* Morales says World Bank demanded free-market reforms
* He says he would only accept unconditional aid
(Morales cancels appearance for health reasons in ninth paragraph)
By Louis Charbonneau
UNITED NATIONS, April 22 (Reuters) - Bolivian President Evo Morales on Wednesday accused the World Bank of trying to "blackmail" his country several years ago by demanding free-market reforms in exchange for aid loans.
"In the first year of my government some World Bank representatives came to Bolivia and they tried to blackmail me," Morales told reporters at U.N. headquarters, where he attended a General Assembly session that voted to establish an "International Mother Earth Day."
"I said — OK, if it’s unconditional help, fine," he said through an interpreter. "But if it’s conditioned on privatization of basic services, privatization of natural resources, then no."

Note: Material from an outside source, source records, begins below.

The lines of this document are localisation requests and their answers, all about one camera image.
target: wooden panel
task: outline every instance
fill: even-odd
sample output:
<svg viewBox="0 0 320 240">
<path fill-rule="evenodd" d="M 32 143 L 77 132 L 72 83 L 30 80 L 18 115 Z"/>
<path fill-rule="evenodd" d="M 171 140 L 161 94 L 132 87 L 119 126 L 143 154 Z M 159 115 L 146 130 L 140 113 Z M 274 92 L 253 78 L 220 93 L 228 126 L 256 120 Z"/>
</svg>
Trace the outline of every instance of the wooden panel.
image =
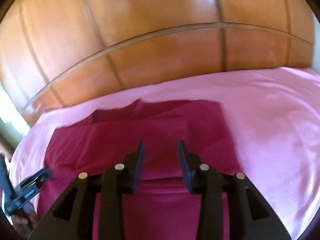
<svg viewBox="0 0 320 240">
<path fill-rule="evenodd" d="M 49 89 L 24 109 L 21 115 L 30 126 L 33 126 L 45 111 L 62 107 L 52 90 Z"/>
<path fill-rule="evenodd" d="M 46 82 L 31 56 L 25 40 L 16 1 L 0 24 L 0 61 L 16 76 L 28 98 L 33 98 Z"/>
<path fill-rule="evenodd" d="M 251 29 L 225 29 L 227 70 L 284 66 L 287 38 Z"/>
<path fill-rule="evenodd" d="M 314 43 L 314 26 L 312 10 L 305 0 L 288 0 L 290 14 L 290 33 Z"/>
<path fill-rule="evenodd" d="M 12 103 L 20 112 L 22 108 L 28 103 L 28 101 L 23 95 L 23 93 L 21 92 L 10 70 L 6 67 L 3 67 L 1 62 L 0 62 L 0 81 L 2 86 L 4 87 L 4 90 L 9 95 Z"/>
<path fill-rule="evenodd" d="M 223 20 L 287 32 L 284 0 L 221 0 Z"/>
<path fill-rule="evenodd" d="M 88 0 L 106 44 L 154 30 L 217 22 L 215 0 Z"/>
<path fill-rule="evenodd" d="M 221 71 L 220 30 L 197 30 L 141 41 L 110 54 L 126 88 Z"/>
<path fill-rule="evenodd" d="M 121 90 L 106 56 L 77 69 L 53 87 L 67 106 Z"/>
<path fill-rule="evenodd" d="M 22 13 L 49 80 L 102 49 L 80 0 L 22 0 Z"/>
<path fill-rule="evenodd" d="M 291 39 L 290 53 L 289 53 L 289 67 L 307 68 L 311 67 L 313 57 L 312 45 Z"/>
</svg>

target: pink fabric
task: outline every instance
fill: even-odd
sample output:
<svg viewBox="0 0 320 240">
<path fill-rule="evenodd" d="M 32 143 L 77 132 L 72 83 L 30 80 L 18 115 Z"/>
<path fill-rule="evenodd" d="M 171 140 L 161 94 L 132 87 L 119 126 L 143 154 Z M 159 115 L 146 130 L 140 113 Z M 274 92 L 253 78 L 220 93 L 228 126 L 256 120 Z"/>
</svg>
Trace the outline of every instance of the pink fabric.
<svg viewBox="0 0 320 240">
<path fill-rule="evenodd" d="M 43 167 L 56 127 L 79 122 L 98 108 L 120 108 L 138 98 L 220 102 L 241 169 L 292 239 L 304 231 L 320 206 L 320 76 L 312 70 L 282 67 L 196 76 L 45 113 L 13 156 L 12 182 L 17 184 Z"/>
<path fill-rule="evenodd" d="M 103 173 L 135 151 L 141 139 L 146 143 L 146 154 L 140 185 L 134 196 L 123 196 L 127 239 L 194 240 L 200 196 L 190 195 L 183 184 L 178 142 L 184 140 L 190 151 L 218 171 L 240 171 L 220 106 L 211 101 L 138 100 L 123 109 L 95 111 L 76 125 L 56 129 L 44 159 L 53 177 L 42 188 L 38 214 L 44 215 L 79 173 Z"/>
</svg>

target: wooden headboard
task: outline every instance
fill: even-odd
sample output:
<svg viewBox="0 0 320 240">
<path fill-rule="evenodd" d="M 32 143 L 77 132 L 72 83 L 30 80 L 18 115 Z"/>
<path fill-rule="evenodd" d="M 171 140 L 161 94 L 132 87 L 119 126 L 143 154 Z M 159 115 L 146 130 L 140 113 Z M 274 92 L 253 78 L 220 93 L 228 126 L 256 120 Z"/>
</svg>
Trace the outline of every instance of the wooden headboard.
<svg viewBox="0 0 320 240">
<path fill-rule="evenodd" d="M 15 0 L 0 80 L 33 125 L 44 111 L 222 71 L 310 67 L 305 0 Z"/>
</svg>

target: maroon fabric
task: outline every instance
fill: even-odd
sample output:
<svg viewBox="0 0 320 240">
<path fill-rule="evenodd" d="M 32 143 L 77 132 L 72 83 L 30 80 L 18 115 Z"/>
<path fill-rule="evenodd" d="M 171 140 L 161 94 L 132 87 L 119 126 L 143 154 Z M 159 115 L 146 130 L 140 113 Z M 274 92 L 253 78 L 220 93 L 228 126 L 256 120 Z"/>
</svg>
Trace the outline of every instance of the maroon fabric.
<svg viewBox="0 0 320 240">
<path fill-rule="evenodd" d="M 140 140 L 146 143 L 141 182 L 135 195 L 123 196 L 127 239 L 195 239 L 200 196 L 190 195 L 183 184 L 178 141 L 185 140 L 189 151 L 220 172 L 240 170 L 219 104 L 204 100 L 138 100 L 122 109 L 97 110 L 78 124 L 56 129 L 44 160 L 53 177 L 41 190 L 39 215 L 78 173 L 104 172 L 135 151 Z M 95 212 L 95 239 L 97 218 Z"/>
</svg>

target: silver screw
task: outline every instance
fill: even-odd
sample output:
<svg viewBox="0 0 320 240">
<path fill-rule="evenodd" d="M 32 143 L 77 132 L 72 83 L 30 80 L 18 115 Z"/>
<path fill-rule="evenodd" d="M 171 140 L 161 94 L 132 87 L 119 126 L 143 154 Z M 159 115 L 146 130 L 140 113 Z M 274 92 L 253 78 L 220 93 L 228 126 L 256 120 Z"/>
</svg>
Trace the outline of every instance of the silver screw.
<svg viewBox="0 0 320 240">
<path fill-rule="evenodd" d="M 200 169 L 202 170 L 202 171 L 207 171 L 208 169 L 209 169 L 210 167 L 209 167 L 209 165 L 208 164 L 201 164 L 200 165 Z"/>
<path fill-rule="evenodd" d="M 244 179 L 244 178 L 245 178 L 245 174 L 244 174 L 243 172 L 237 172 L 237 173 L 236 173 L 236 177 L 237 177 L 238 179 Z"/>
<path fill-rule="evenodd" d="M 118 163 L 115 165 L 115 169 L 117 171 L 123 170 L 124 169 L 124 165 L 122 163 Z"/>
<path fill-rule="evenodd" d="M 79 175 L 78 175 L 79 179 L 85 179 L 86 177 L 88 177 L 88 173 L 86 172 L 81 172 Z"/>
</svg>

Morales, the country’s first Indian president and a fierce critic of the United States, said the World Bank has improved since that time by dropping such conditions on aid lending. He also expressed his support for a thorough reform of the International Monetary Fund.
"I welcome Brazil and Argentina’s proposal to radically reform the IMF and I also welcome the World Bank’s change of attitude," he said.
Morales, who attended last weekend’s Summit of the Americas in Trinidad and Tobago, gave no details of the Brazilian and Argentine proposal for reforming the IMF. Brazil has called for emerging markets to have a greater voice inside the organization.
APPEARANCE CANCELED - HEALTH CITED
The Bolivian leader recalled a series of violent demonstrations that broke out in 2003 in South America’s poorest country after the government had raised taxes on gasoline and other items at the recommendation of the IMF in order to reduce its fiscal deficit.
"Our fiscal deficit did not improve and now ... without this huge tax on petrol, we’re doing better," he said.
Morales was to have spoken at a church in New York’s Harlem neighborhood after his U.N. appearance but canceled a few minutes before he was to speak due to health reasons, said Carla Esposito, a counselor to Bolivia’s U.N. Mission. She gave no details.
Morales, a socialist, has nationalized energy and telecommunications companies and has increased social spending, using some of the extra revenues the state now has to fund social programs.
The cornerstone of his pro-indigenous and leftist policies is a new constitution, which was approved in a referendum in January with more than 60 percent support.
Speaking about the global financial crisis, Morales voiced skepticism about the efficacy of stimulus plans the United States and other members of the so-called Group of 20 large developed and developing economies have proposed.
"The culprits of this financial crisis, this crisis of capitalism, will not solve it just by injecting money, because there has to be real support (for economies)," he said.